Inicialmente semanal, o periódico é semestral desde 1992.
A inglesa
Philosophical Transactions, desde o início maior e mais abrangente que a similar francesa, depois também mudou de nome para
Philosophical Transactions of the Royal Society. O uso da palavra
Philosophical se refere a
natural philosophy
(filosofia da natureza), o equivalente ao que depois se tornaria
conhecido como ciência. Portanto, o título poderia ser traduzido
livremente, hoje, como
transactions of science ou “operações de
ciência”. O primeiro número – de 16 páginas e 11 itens, entre eles
relatos sobre lentes, anéis de Júpiter, um minério de chumbo da
Alemanha, um bezerro deformado e o uso de relógios de pêndulos para
determinar a longitude no mar – foi editado por Henry Oldenburg,
primeiro secretário da Royal Society, criada quatro anos antes.

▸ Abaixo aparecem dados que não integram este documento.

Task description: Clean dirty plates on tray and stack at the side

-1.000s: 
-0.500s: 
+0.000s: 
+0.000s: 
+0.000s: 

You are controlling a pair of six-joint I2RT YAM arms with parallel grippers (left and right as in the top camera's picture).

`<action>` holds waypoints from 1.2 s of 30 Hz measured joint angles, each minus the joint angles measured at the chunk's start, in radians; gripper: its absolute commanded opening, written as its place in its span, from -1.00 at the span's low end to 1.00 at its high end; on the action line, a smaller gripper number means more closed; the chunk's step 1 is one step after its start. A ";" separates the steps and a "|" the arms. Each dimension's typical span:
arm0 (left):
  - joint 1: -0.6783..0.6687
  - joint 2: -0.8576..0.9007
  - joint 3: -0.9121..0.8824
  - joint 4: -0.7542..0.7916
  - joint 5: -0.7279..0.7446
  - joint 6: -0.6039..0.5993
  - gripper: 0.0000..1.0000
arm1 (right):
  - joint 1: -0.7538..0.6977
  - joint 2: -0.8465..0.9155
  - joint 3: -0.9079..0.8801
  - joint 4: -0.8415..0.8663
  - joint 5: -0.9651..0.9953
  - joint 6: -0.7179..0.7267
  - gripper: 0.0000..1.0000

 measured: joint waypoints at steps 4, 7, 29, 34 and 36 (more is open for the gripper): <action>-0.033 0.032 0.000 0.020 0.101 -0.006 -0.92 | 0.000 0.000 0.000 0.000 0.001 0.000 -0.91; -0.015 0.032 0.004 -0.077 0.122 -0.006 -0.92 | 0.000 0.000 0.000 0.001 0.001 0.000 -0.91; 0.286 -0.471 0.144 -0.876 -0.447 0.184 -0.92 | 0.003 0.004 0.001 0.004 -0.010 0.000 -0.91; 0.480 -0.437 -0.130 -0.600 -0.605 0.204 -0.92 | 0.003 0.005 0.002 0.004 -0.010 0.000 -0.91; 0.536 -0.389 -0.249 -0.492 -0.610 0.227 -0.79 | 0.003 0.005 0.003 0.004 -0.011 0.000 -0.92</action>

Diplomata e filósofo, Odenburg iniciou a prática da revisão por pares (
peer review), enviando um artigo para análise de especialistas antes de publicá-lo.
© ROYAL SOCIETY

Ilustração de um eclipse lunar relatado em 1665
Desde o início com periodicidade mensal, a revista se propunha a
registrar, certificar (por meio da revisão por pares), disseminar e
arquivar os avanços da ciência. O plano editorial deu certo, e o
periódico publicou alguns trabalhos fundamentais para a ciência, como a
teoria de Isaac Newton sobre a luz e as cores, em 1672. Os trabalhos de
outros cientistas ingleses importantes, como Robert Boyle, James Clerk
Maxwell, Charles Darwin e, mais recentemente, Stephen Hawking, também
saíram na
Philosophical Transactions. Em 1887 a revista cresceu e foi dividida em duas. A primeira trata das ciências físicas, a
Philosophical Transactions of the Royal Society A:
Physical, Mathematical and Engineering Sciences; a segunda, das biológicas,
Philosophical Transactions of the Royal Society B: Biological Sciences.
A revista mais antiga da Royal Society publicava as cartas entre os
membros da associação ou a eles encaminhadas. O primeiro relato sobre o
Brasil foi uma carta, com a data de 1º de janeiro de 1731. Tinha sido
escrito por Jacob de Castro Sarmento, médico judeu português que havia
se refugiado em Londres, para o então secretário da Royal Society,
Cromwell Mortimer, descrevendo os diamantes encontrados em Serro do
Frio, em Minas Gerais. Uma exposição aberta em dezembro de 2014, em
cartaz até junho de 2015, é uma das atividades promovidas pela Royal
Society para marcar os 350 anos da revista.